What to work on: Collect from the data below each line with "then".

Supplied material:
____
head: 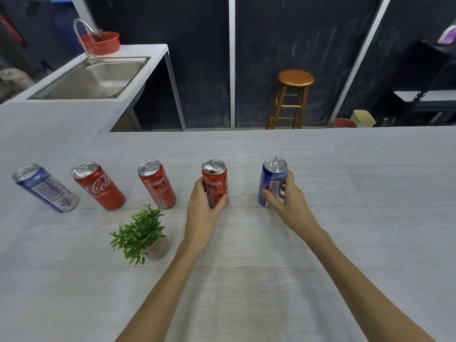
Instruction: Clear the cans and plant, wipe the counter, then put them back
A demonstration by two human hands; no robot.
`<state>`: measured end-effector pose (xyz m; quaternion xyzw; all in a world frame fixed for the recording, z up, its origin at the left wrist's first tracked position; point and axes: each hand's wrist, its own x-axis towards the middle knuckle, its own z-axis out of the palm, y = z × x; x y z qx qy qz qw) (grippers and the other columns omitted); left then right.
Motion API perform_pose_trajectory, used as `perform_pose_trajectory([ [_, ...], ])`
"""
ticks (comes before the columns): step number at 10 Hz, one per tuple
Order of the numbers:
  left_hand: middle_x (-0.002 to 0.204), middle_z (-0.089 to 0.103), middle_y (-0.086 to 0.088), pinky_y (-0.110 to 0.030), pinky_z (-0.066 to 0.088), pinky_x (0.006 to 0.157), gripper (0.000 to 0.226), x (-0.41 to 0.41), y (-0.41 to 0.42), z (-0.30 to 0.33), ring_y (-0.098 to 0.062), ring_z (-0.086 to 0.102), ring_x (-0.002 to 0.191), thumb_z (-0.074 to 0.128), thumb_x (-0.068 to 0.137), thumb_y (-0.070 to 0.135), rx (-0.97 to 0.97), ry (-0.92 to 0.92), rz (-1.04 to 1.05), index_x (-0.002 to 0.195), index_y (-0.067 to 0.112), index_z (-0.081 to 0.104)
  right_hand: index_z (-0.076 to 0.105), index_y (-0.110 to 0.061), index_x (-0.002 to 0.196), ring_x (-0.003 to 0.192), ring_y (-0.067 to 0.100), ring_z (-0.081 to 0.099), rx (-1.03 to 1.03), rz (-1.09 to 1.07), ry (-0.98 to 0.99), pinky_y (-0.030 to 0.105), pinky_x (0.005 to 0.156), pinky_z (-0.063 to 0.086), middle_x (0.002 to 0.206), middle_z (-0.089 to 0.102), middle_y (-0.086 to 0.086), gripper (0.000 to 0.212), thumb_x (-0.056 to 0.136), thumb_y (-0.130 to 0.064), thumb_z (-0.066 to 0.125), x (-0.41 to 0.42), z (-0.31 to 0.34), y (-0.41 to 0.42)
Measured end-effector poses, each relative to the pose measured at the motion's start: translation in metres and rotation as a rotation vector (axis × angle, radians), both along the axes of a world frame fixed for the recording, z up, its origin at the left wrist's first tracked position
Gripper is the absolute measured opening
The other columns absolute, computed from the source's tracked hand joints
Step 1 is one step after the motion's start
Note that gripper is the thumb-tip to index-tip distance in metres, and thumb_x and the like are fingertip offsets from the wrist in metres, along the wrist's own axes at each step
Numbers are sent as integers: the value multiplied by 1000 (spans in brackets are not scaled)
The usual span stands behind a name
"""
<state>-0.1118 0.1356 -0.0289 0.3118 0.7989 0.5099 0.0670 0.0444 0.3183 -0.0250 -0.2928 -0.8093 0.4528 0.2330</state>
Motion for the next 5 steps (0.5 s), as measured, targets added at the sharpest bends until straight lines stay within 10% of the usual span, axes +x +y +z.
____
Task result:
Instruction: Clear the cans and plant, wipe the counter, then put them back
`<state>`: measured end-effector pose (xyz m; quaternion xyzw; all in a world frame fixed for the recording, z up, its origin at the left wrist's first tracked position; point and axes: each hand's wrist, its own x-axis towards the middle knuckle, its own z-axis out of the palm, y = z × x; x y z qx qy qz qw) (grippers and the other columns omitted); left then right.

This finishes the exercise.